Idempotency
A network retry that creates two traces is two traces. A network
retry that creates one trace and returns the cached response twice
is one trace. Adjudon picks the second outcome. The Idempotency
layer is the small piece of plumbing that keeps an honest count of
the customer's monthly trace usage even when the customer's HTTP
client times out three times before getting a 200.
This page explains where Adjudon runs idempotency today, how the 24-hour MongoDB-backed store works, what the two key sources are, and the failure modes that explicitly do not block trace ingestion. The header-level reference for clients lives at idempotency-headers; this page is the mental model behind it.
Scope: only POST /traces
Adjudon wires the Idempotency-Key middleware on one route only:
POST /api/v1/traces. Every other mutating endpoint — create
policy, signoff auto-approval pattern, post incident, update FRIA,
broadcast notification, test alert — does not auto-receive
idempotency. This is intentional. Trace ingestion is the high-
volume, fire-and-forget surface where retries are cheap and
duplicates are expensive (an over-counted trace is over-billed
metered usage). The dashboard CRUD surfaces are low-volume,
operator-driven, and protected by per-resource unique indexes
((organizationId, name) on Policy, ApprovalPattern, AlertRule
— a duplicate POST returns 400 VALIDATION_ERROR from the
schema layer, not from the idempotency layer).
If you need full-resource idempotency on a non-trace endpoint,
write defensively client-side: catch the 400 and treat it as a
successful no-op.
The two key sources
Every POST /traces arrives with a resolved idempotencyKey. The
middleware fills it from one of two sources, in priority order:
- Client-provided —
Idempotency-Key: <opaque-string>request header. Trimmed; max 256 characters; rejected to fall- through if empty after trim. Source flag:client. - Auto-generated — SHA-256 of
${agentId}:${organizationId}:${JSON.stringify(body)}. Always 64 hex characters. Source flag:auto.
The auto-generated path means every payload-identical retry from
the same agent in the same org collides on the same key without
client cooperation. Two textually-different decisions produce two
different keys; two retries of the exact same decision produce one.
The trade-off is that any meaningful payload diff — a
different timestamp embedded in the body, a request-correlation ID
on the trace metadata — produces a different key.
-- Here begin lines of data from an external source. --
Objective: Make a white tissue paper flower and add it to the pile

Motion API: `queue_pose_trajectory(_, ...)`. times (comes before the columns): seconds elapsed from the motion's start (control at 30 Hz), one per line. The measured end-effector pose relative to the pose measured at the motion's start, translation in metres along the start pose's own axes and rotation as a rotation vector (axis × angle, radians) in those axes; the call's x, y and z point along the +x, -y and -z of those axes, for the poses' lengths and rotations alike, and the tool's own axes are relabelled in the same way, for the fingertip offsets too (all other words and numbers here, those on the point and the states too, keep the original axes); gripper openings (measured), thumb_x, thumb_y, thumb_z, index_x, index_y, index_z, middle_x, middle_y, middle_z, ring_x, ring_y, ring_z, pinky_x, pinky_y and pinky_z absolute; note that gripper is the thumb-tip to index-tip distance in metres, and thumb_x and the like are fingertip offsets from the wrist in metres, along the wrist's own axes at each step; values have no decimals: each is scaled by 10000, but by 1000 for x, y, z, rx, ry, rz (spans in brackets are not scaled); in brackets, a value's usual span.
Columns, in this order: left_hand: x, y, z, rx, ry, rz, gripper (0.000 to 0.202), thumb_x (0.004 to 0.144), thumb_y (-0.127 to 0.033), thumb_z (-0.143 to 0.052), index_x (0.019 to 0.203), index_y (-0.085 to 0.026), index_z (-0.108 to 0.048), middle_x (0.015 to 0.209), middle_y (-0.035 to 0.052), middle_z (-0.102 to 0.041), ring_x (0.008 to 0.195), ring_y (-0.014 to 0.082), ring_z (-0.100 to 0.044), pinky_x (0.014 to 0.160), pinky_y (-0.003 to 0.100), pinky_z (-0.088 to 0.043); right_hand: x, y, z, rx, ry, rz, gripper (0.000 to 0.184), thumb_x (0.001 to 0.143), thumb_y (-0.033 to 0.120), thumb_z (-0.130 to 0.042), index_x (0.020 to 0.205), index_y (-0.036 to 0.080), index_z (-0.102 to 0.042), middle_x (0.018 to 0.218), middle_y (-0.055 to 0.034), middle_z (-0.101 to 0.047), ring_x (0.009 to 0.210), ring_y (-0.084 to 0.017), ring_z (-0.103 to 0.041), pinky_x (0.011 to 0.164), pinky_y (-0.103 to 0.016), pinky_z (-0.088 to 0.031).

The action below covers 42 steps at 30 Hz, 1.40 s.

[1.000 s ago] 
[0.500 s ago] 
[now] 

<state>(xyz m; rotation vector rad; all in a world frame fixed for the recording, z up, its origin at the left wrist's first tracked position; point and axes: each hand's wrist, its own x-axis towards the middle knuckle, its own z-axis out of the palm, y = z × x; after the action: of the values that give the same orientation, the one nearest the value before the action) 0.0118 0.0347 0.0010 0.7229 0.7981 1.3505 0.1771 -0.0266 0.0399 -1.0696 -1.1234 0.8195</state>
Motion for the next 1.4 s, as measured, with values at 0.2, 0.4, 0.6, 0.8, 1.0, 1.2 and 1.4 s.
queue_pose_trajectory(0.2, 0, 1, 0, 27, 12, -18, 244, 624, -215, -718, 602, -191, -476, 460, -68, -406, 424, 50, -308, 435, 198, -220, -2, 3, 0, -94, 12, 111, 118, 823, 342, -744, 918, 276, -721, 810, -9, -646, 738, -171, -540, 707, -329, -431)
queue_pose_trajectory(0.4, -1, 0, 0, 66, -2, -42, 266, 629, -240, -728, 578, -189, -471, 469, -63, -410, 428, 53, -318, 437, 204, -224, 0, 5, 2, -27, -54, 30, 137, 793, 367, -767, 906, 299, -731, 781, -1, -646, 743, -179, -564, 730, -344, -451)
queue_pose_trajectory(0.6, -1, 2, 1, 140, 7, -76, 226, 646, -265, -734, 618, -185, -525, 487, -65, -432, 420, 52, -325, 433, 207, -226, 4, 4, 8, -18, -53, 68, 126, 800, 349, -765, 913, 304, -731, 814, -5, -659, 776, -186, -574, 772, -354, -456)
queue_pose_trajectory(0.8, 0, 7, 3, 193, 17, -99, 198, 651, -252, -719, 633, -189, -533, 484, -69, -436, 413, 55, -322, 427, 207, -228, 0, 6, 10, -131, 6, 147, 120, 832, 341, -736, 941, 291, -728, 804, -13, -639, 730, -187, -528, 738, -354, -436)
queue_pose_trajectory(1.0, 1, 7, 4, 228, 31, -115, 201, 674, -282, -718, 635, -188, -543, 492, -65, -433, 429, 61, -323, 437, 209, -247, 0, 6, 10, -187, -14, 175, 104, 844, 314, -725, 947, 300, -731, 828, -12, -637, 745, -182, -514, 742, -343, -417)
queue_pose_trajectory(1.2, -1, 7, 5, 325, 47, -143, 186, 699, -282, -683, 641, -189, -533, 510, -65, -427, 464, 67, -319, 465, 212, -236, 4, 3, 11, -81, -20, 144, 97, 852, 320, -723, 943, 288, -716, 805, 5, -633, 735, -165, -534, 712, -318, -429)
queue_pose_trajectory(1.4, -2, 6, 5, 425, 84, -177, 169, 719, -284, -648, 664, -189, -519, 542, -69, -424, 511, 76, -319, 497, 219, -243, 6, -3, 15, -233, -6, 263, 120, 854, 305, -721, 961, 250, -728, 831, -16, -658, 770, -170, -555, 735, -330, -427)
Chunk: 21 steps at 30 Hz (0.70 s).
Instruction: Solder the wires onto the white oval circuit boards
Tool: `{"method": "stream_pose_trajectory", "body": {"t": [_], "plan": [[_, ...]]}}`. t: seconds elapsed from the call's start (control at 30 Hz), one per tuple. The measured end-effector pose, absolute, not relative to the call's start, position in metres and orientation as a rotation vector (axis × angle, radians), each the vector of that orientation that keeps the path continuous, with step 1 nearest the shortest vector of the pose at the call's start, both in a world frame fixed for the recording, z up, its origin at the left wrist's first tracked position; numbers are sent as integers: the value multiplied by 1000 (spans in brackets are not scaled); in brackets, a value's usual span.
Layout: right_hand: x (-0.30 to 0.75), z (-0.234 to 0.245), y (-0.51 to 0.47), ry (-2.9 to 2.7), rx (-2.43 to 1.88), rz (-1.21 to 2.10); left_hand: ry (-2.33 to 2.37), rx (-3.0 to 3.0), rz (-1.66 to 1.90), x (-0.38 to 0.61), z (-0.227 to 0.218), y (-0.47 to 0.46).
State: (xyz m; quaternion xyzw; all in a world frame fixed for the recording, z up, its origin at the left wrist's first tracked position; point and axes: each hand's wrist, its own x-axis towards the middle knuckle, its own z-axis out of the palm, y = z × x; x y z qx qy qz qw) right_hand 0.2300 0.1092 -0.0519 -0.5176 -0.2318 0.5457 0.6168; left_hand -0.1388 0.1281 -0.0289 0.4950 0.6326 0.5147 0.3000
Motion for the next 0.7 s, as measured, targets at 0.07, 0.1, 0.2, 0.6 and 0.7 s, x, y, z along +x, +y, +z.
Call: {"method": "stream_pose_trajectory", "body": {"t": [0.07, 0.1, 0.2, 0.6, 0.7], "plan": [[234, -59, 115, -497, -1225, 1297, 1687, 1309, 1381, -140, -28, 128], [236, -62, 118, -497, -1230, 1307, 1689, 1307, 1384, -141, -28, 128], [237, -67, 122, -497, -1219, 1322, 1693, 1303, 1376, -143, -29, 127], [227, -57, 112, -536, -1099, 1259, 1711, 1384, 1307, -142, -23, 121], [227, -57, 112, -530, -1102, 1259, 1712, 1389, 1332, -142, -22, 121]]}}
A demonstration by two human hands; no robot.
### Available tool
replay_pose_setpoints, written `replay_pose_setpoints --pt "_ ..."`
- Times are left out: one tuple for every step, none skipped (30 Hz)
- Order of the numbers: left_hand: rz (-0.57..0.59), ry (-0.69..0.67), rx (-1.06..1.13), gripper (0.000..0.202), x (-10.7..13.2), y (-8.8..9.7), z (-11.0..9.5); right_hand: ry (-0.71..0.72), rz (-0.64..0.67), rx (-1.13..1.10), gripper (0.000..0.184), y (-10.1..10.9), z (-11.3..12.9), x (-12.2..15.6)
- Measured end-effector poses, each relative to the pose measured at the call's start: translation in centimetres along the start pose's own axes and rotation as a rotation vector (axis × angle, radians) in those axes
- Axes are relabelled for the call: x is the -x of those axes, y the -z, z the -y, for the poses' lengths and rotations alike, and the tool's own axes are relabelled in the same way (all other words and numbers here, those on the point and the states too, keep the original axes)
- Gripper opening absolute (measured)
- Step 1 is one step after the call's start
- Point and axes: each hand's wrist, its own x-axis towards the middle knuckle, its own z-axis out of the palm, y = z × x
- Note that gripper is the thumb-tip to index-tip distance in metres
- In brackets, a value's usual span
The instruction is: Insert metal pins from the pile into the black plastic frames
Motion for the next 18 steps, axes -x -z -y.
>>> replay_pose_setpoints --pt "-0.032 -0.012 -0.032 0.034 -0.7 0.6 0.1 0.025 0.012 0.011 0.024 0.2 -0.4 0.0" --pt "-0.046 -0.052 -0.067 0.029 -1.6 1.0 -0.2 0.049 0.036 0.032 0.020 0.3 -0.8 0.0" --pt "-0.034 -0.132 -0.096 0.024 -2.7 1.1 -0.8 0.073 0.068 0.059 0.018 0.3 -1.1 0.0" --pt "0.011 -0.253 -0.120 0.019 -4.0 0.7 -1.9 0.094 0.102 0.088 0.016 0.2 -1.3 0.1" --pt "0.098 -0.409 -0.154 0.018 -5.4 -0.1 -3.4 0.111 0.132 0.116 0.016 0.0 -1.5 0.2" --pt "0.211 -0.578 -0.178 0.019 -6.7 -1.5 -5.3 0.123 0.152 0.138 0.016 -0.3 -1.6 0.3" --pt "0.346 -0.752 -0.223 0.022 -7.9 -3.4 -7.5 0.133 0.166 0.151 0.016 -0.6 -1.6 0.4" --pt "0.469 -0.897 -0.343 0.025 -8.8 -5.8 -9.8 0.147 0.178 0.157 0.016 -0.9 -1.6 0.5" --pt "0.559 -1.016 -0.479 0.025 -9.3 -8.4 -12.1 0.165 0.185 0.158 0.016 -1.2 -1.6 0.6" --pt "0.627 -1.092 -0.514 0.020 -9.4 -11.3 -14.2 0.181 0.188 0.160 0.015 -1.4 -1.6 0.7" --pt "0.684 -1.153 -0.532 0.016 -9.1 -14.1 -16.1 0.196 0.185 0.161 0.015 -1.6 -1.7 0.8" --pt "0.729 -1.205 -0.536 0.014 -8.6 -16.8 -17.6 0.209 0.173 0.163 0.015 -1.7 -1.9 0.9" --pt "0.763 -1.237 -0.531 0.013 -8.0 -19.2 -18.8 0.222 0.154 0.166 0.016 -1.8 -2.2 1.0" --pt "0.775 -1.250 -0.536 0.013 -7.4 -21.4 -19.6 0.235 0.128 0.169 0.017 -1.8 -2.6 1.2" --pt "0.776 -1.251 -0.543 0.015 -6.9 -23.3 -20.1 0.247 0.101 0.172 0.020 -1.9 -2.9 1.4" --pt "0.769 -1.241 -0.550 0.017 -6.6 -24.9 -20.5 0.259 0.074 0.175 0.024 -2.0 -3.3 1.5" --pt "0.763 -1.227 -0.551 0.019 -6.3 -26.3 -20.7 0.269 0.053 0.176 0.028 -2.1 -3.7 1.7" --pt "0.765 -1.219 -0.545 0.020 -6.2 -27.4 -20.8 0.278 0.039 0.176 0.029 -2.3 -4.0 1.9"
Clients
that care about cross-retry correlation should send their own
explicit Idempotency-Key.
What happens on a duplicate
The store is a single MongoDB collection with a compound unique
index on (key, organizationId) and a TTL index that auto-purges
documents 24 hours after expiresAt. The reservation is atomic
— one findOneAndUpdate with upsert: true. There are
exactly four post-conditions on the call:
┌─────────────────────────────────────────────────────────┐
│ checkAndReserve(key, orgId) │
├─────────────────────────────────────────────────────────┤
│ │
│ ┌────────────────────────────────────────────────────┐ │
│ │ 1. No prior document → upsert wins │ │
│ │ Returns: { reserved: true } │ │
│ │ Caller proceeds to ingest the trace. │ │
│ ├────────────────────────────────────────────────────┤ │
│ │ 2. Prior doc, status='completed' │ │
│ │ Returns: { reserved: false, cached: {...} } │ │
│ │ Caller short-circuits; replays the cached │ │
│ │ statusCode + body to the client. │ │
│ ├────────────────────────────────────────────────────┤ │
│ │ 3. Prior doc, status='processing' │ │
│ │ Returns: { reserved: false, processing: true } │ │
│ │ A concurrent request is in-flight on the same │ │
│ │ key. Caller returns 409 to the client. │ │
│ ├────────────────────────────────────────────────────┤ │
│ │ 4. MongoDB E11000 race │ │
│ │ Returns: { reserved: false, processing: true } │ │
│ │ Same handling as case 3. │ │
│ └────────────────────────────────────────────────────┘ │
│ │
│ Any other error → returns null → fail-open: │
│ trace pipeline runs WITHOUT idempotency. │
└─────────────────────────────────────────────────────────┘
The key word is atomic. Two parallel POSTs with the same
client-provided Idempotency-Key resolve deterministically: one
gets the slot, the other reads processing: true and is told
explicitly to wait, retry, or surface 409 to its caller.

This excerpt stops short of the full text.